A 2-approximation algorithm for the softwired parsimony problem on binary, tree-child phylogenetic networks
Martin Frohn, Steven Kelk
TL;DR
This work addresses the Softwired Parsimony Score ($SPS$) problem, seeking a phylogenetic tree displayed by a fixed rooted, binary tree-child network that minimizes the parsimony score for a given character; the problem is NP-hard in general. The authors develop a Fitch-inspired polynomial-time 2-approximation algorithm for networks in the class $\mathcal{N}$ by casting Fitch's algorithm in a primal–dual linear programming framework and extending it to handle reticulations in tree-child networks. They prove the 2-approximation factor is tight by constructing networks and characters that force the algorithm to achieve score at most twice the optimum. The results strengthen the connection between polyhedral methods and phylogenetics and offer a practical, provably good approach for SPS on tree-child networks, with implications for exact algorithms via branch-and-bound and directions for further generalization.
Abstract
Finding the most parsimonious tree inside a phylogenetic network with respect to a given character is an NP-hard combinatorial optimization problem that for many network topologies is essentially inapproximable. In contrast, if the network is a rooted tree, then Fitch's well-known algorithm calculates an optimal parsimony score for that character in polynomial time. Drawing inspiration from this we here introduce a new extension of Fitch's algorithm which runs in polynomial time and ensures an approximation factor of 2 on binary, tree-child phylogenetic networks, a popular topologically-restricted subclass of phylogenetic networks in the literature.

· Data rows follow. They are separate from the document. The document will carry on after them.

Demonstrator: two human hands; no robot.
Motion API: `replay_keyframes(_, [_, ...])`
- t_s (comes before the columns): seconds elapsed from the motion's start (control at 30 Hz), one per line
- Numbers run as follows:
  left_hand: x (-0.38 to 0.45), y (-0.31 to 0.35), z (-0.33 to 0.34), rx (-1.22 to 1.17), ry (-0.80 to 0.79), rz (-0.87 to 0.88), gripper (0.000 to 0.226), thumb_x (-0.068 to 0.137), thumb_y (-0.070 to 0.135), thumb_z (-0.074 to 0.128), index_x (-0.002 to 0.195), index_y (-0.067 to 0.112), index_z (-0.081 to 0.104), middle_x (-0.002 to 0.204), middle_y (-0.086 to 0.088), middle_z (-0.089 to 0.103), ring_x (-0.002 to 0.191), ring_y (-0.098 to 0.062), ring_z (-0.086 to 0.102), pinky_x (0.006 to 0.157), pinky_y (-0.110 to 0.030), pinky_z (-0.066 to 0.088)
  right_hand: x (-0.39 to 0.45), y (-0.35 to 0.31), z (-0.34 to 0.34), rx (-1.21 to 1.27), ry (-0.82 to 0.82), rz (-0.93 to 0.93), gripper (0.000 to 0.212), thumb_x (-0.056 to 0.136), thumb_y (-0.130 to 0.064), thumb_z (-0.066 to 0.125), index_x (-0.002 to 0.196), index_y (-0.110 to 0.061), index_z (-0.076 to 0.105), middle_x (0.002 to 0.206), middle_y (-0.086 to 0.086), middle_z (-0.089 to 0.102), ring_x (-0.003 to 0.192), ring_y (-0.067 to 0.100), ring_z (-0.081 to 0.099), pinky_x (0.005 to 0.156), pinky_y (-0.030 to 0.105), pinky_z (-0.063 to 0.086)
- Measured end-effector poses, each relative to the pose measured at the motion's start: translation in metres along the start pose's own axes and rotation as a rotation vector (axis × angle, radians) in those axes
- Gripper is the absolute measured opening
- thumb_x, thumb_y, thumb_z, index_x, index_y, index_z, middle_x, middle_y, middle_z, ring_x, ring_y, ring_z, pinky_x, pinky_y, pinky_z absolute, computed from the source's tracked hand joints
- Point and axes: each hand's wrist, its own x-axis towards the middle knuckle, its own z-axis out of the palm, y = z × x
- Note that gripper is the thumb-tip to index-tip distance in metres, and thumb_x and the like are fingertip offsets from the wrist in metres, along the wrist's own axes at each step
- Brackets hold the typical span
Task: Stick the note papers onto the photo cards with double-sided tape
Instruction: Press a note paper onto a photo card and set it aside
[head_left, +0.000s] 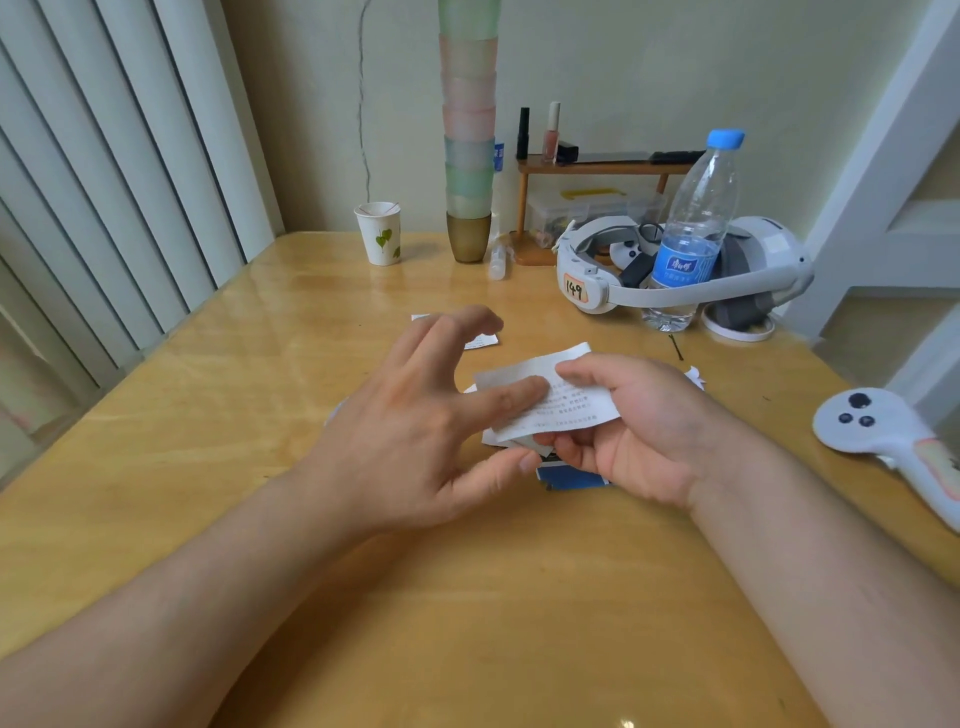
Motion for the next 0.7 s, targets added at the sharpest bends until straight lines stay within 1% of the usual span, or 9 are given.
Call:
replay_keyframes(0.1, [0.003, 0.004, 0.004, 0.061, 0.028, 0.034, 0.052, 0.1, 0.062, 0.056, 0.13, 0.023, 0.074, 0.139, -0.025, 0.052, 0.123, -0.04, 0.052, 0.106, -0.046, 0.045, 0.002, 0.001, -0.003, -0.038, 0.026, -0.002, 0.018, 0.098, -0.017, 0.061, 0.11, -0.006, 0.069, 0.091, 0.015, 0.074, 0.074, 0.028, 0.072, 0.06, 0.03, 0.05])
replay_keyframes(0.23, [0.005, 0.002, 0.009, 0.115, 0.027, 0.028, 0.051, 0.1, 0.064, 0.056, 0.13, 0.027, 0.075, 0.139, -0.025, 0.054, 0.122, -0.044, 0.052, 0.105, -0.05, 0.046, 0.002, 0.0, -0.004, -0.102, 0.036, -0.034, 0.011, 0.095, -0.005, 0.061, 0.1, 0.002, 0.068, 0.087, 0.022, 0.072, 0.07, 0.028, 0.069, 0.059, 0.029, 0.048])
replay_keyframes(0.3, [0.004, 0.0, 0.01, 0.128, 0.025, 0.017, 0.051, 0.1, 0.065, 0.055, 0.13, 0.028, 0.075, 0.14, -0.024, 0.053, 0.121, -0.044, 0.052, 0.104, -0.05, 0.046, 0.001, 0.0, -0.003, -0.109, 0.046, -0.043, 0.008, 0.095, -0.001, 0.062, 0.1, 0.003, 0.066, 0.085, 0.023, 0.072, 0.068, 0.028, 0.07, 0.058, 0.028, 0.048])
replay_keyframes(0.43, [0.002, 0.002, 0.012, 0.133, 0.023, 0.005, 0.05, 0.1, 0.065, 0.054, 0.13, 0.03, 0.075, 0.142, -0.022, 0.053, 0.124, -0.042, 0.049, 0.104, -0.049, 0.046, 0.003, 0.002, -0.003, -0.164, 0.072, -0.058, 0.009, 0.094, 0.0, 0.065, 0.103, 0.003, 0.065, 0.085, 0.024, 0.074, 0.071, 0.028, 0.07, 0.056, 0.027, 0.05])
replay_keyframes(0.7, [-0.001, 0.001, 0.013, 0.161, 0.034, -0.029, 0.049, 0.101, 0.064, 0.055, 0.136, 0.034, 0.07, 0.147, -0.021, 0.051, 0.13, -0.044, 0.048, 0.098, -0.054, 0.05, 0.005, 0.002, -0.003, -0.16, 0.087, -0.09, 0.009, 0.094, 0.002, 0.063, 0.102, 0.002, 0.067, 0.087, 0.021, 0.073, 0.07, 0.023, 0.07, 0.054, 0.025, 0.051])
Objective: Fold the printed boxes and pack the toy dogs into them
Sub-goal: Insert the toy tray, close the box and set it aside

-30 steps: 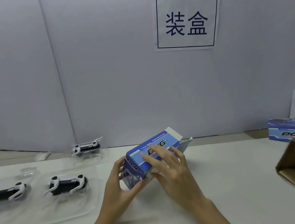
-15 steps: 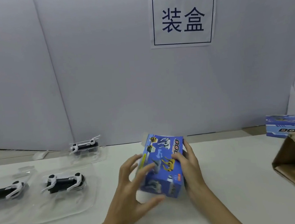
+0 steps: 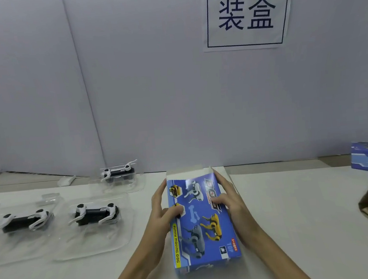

Specifically, we show that Fitch's algorithm can be seen as a primal-dual algorithm, how it can be extended to binary, tree-child networks and that the approximation guarantee of this extension is tight. These results for a classic problem in phylogenetics strengthens the link between polyhedral methods and phylogenetics and can aid in the study of other related optimization problems on phylogenetic networks.